What is needed is the complete listing, repeated exactly.

*** DATA ***

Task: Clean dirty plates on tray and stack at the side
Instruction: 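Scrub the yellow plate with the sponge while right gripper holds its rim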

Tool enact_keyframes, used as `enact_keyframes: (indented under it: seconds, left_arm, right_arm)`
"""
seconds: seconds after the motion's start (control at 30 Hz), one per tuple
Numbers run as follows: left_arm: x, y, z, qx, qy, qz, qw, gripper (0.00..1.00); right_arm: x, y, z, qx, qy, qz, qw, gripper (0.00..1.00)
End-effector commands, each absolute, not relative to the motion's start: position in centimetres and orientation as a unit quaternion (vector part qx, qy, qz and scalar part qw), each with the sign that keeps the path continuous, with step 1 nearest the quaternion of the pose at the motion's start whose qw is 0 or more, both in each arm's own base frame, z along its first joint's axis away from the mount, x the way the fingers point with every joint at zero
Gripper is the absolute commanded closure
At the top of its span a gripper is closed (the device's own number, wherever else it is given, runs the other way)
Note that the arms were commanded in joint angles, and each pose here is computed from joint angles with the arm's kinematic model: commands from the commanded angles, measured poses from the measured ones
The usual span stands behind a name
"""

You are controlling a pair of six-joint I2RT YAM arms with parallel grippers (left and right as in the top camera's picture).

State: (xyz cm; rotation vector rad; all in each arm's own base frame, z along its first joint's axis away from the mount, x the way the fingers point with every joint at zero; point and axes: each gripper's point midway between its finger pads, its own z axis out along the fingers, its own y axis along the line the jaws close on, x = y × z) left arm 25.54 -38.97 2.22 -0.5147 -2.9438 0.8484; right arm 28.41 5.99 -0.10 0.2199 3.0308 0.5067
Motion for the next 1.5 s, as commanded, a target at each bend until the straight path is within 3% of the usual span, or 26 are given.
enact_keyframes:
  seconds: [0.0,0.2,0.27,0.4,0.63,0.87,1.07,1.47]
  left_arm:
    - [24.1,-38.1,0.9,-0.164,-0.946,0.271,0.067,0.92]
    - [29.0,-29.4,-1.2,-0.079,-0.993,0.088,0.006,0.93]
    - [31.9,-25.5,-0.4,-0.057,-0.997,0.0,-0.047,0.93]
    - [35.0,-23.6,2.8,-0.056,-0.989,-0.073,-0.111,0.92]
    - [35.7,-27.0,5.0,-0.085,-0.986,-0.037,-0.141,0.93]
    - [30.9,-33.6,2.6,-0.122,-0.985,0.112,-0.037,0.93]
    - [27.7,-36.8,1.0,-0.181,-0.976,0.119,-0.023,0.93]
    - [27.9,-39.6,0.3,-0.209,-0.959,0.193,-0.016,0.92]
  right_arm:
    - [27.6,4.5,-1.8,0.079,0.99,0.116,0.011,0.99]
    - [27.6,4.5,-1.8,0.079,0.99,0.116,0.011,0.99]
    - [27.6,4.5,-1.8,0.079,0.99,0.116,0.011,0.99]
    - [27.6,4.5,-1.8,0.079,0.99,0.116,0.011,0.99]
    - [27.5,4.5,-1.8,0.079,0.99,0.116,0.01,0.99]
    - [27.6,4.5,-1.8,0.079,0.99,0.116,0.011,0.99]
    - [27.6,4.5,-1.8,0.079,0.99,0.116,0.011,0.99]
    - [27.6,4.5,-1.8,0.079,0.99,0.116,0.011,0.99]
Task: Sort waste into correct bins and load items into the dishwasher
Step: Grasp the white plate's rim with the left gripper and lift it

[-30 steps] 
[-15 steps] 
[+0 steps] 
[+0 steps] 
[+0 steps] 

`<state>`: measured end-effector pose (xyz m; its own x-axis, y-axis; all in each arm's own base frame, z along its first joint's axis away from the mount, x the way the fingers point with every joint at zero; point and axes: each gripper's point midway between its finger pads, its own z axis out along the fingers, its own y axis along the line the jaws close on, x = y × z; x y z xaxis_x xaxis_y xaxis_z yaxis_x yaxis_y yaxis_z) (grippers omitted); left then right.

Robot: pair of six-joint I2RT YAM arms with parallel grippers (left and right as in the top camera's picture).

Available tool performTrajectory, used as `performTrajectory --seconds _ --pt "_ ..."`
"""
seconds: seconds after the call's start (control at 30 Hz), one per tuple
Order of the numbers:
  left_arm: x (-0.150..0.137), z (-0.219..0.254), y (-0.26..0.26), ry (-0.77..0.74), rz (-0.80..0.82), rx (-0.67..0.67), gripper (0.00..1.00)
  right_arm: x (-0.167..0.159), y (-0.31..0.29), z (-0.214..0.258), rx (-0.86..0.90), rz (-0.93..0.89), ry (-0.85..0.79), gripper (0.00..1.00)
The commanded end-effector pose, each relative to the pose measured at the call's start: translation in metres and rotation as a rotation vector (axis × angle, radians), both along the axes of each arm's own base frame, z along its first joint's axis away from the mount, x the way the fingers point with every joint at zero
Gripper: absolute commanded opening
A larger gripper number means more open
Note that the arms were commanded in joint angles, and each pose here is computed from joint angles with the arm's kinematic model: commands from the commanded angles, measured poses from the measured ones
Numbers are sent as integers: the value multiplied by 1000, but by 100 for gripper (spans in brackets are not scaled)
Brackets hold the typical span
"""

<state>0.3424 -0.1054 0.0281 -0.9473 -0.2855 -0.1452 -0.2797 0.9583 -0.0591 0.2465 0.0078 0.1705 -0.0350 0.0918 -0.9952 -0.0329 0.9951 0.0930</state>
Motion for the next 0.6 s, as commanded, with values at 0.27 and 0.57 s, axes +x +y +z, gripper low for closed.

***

▸ **EXERCISE OUTPUT**:
Task: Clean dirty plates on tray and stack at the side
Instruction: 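Scrub the yellow plate with the sponge while right gripper holds its rim
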
Tool enact_keyframes, used as `enact_keyframes: (indented under it: seconds, left_arm, right_arm)`
"""
seconds: seconds after the motion's start (control at 30 Hz), one per tuple
Numbers run as follows: left_arm: x, y, z, qx, qy, qz, qw, gripper (0.00..1.00); right_arm: x, y, z, qx, qy, qz, qw, gripper (0.00..1.00)
End-effector commands, each absolute, not relative to the motion's start: position in centimetres and orientation as a unit quaternion (vector part qx, qy, qz and scalar part qw), each with the sign that keeps the path continuous, with step 1 nearest the quaternion of the pose at the motion's start whose qw is 0 or more, both in each arm's own base frame, z along its first joint's axis away from the mount, x the way the fingers point with every joint at zero
Gripper is the absolute commanded closure
At the top of its span a gripper is closed (the device's own number, wherever else it is given, runs the other way)
Note that the arms were commanded in joint angles, and each pose here is computed from joint angles with the arm's kinematic model: commands from the commanded angles, measured poses from the measured ones
The usual span stands behind a name
"""

You are controlling a pair of six-joint I2RT YAM arms with parallel grippers (left and right as in the top camera's picture).

State: (xyz cm; rotation vector rad; all in each arm's own base frame, z along its first joint's axis away from the mount, x the way the fingers point with every joint at zero; point and axes: each gripper's point midway between its finger pads, its own z axis out along the fingers, its own y axis along the line the jaws close on, x = y × z) left arm 25.54 -38.97 2.22 -0.5147 -2.9438 0.8484; right arm 28.41 5.99 -0.10 0.2199 3.0308 0.5067
Motion for the next 1.5 s, as commanded, a target at each bend until the straight path is within 3% of the usual span, or 26 are given.
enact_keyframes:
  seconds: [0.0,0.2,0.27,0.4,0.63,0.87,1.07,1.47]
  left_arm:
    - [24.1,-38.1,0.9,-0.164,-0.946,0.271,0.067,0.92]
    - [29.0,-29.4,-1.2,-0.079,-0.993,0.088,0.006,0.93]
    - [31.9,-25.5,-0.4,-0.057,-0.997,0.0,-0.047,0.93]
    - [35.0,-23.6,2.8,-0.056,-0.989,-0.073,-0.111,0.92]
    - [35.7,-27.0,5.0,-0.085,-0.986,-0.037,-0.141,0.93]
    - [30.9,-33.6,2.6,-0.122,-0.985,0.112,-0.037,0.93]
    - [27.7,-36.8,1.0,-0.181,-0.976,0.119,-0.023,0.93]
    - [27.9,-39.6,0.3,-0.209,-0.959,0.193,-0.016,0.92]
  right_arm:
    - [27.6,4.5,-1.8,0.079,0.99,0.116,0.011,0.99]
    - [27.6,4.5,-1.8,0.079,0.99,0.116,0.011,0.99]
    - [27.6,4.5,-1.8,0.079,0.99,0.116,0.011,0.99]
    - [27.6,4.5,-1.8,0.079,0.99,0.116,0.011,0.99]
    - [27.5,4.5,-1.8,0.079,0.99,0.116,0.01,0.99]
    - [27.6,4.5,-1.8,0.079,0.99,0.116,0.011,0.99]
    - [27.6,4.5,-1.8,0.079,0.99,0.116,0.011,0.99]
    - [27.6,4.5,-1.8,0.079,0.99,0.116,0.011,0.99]
Task: Sort waste into correct bins and load items into the dishwasher
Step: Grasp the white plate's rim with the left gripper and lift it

[-30 steps] 
[-15 steps] 
[+0 steps] 
[+0 steps] 
[+0 steps] 

`<state>`: measured end-effector pose (xyz m; its own x-axis, y-axis; all in each arm's own base frame, z along its first joint's axis away from the mount, x the way the fingers point with every joint at zero; point and axes: each gripper's point midway between its finger pads, its own z axis out along the fingers, its own y axis along the line the jaws close on, x = y × z; x y z xaxis_x xaxis_y xaxis_z yaxis_x yaxis_y yaxis_z) (grippers omitted); left then right.

Robot: pair of six-joint I2RT YAM arms with parallel grippers (left and right as in the top camera's picture).

Available tool performTrajectory, used as `performTrajectory --seconds _ --pt "_ ..."`
"""
seconds: seconds after the call's start (control at 30 Hz), one per tuple
Order of the numbers:
  left_arm: x (-0.150..0.137), z (-0.219..0.254), y (-0.26..0.26), ry (-0.77..0.74), rz (-0.80..0.82), rx (-0.67..0.67), gripper (0.00..1.00)
  right_arm: x (-0.167..0.159), y (-0.31..0.29), z (-0.214..0.258), rx (-0.86..0.90), rz (-0.93..0.89), ry (-0.85..0.79), gripper (0.00..1.00)
The commanded end-effector pose, each relative to the pose measured at the call's start: translation in metres and rotation as a rotation vector (axis × angle, radians), both along the axes of each arm's own base frame, z along its first joint's axis away from the mount, x the way the fingers point with every joint at zero
Gripper: absolute commanded opening
A larger gripper number means more open
Note that the arms were commanded in joint angles, and each pose here is computed from joint angles with the arm's kinematic model: commands from the commanded angles, measured poses from the measured ones
Numbers are sent as integers: the value multiplied by 1000, but by 100 for gripper (spans in brackets are not scaled)
Brackets hold the typical span
"""

<state>0.3424 -0.1054 0.0281 -0.9473 -0.2855 -0.1452 -0.2797 0.9583 -0.0591 0.2465 0.0078 0.1705 -0.0350 0.0918 -0.9952 -0.0329 0.9951 0.0930</state>
Motion for the next 0.6 s, as commanded, with values at 0.27 and 0.57 s, axes +x +y +z, gripper low for closed.

Output for the exercise is now complete.